● ASSIGNMENT: Reply with one number: the count of lines in the listing that contain the string "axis".

● DATA SEGMENT:
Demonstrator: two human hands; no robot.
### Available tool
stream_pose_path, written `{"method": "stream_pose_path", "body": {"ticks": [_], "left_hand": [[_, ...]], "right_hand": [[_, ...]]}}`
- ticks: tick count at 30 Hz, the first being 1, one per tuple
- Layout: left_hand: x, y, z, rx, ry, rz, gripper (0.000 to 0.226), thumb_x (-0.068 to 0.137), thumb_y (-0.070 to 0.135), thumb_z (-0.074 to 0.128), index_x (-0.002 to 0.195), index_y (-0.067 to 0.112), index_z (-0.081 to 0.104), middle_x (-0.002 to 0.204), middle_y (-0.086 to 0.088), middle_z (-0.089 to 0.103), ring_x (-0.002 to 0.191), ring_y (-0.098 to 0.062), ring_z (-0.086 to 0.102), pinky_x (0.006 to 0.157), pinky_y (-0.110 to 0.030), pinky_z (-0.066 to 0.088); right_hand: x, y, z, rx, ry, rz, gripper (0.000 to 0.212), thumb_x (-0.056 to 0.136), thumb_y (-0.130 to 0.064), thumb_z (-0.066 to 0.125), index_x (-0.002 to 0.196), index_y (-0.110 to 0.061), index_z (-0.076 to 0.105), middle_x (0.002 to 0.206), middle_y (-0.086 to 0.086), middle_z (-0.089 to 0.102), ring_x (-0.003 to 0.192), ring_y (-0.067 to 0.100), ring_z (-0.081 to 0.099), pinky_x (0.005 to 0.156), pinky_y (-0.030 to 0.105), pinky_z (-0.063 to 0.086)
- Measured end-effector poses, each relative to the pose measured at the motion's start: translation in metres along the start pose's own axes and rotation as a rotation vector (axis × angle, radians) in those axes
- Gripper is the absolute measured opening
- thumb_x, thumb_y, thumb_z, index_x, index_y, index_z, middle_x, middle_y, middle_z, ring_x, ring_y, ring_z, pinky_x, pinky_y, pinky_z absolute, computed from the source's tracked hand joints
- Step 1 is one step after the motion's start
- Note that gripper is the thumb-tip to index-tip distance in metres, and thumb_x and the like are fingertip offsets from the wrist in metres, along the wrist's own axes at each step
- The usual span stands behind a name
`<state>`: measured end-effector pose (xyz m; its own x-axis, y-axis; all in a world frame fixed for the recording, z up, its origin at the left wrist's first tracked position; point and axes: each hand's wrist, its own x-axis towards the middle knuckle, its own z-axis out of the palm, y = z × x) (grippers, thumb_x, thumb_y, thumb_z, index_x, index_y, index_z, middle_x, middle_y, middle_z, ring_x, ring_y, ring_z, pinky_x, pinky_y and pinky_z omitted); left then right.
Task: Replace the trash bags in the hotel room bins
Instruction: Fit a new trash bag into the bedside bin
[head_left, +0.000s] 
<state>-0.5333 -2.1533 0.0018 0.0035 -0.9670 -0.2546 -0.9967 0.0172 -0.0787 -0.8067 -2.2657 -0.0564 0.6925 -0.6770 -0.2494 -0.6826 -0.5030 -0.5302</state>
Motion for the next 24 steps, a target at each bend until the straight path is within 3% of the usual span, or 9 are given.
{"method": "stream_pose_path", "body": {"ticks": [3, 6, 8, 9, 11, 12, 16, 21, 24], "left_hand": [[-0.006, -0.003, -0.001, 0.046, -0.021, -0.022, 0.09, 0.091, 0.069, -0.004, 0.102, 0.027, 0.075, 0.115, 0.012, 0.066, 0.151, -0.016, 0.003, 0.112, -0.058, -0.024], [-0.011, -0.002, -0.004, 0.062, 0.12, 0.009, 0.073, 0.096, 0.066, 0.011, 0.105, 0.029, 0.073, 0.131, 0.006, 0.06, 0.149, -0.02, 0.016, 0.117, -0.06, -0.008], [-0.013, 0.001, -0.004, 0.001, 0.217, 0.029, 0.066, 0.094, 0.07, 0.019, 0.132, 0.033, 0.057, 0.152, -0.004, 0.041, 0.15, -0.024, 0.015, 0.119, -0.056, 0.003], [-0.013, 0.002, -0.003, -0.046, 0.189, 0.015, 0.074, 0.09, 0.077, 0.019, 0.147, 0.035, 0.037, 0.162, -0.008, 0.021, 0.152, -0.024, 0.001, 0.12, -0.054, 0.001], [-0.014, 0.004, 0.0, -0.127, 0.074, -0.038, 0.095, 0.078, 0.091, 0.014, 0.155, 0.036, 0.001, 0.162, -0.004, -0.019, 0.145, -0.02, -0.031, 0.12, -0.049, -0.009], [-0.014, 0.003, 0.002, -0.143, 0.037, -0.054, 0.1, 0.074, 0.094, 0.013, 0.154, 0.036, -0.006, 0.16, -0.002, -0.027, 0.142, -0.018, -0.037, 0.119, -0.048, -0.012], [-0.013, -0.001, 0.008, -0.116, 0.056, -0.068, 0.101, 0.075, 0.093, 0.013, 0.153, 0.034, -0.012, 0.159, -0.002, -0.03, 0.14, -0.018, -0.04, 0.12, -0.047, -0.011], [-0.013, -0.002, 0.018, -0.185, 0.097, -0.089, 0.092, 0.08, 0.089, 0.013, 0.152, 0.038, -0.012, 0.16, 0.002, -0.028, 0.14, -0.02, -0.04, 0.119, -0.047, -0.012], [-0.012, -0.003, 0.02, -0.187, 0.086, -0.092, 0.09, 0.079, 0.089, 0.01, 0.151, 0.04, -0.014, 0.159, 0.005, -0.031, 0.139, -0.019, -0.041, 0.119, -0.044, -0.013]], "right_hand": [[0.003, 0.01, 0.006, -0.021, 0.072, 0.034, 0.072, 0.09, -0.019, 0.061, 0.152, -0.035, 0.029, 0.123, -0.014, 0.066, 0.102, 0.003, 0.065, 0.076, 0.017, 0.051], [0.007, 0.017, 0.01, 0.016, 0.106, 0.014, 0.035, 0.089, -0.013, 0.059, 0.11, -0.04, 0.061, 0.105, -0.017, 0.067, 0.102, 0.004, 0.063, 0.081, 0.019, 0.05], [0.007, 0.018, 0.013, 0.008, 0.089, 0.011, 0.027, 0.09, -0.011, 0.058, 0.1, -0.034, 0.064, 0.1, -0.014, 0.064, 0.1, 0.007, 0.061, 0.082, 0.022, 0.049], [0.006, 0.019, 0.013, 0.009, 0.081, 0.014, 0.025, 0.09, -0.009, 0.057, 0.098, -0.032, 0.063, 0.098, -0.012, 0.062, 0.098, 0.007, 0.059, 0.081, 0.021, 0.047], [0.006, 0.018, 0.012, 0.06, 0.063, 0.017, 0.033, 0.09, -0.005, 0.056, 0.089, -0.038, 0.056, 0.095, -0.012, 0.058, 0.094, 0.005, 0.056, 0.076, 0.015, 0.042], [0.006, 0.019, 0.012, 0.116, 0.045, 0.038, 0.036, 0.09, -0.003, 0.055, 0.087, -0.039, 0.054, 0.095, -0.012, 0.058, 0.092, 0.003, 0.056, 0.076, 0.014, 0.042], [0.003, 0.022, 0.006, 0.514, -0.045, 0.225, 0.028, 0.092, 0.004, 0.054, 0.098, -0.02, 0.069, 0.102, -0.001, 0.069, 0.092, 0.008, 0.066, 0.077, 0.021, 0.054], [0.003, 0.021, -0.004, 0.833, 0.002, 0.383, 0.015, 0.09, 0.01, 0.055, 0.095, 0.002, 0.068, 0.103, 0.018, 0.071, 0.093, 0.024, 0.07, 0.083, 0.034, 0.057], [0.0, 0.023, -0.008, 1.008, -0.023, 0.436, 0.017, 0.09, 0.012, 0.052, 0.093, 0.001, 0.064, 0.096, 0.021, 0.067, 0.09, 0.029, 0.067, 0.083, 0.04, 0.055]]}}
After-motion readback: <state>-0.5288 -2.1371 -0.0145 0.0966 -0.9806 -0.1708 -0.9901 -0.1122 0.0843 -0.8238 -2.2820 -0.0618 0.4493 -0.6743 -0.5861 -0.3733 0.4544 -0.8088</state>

● THE ANSWER: 2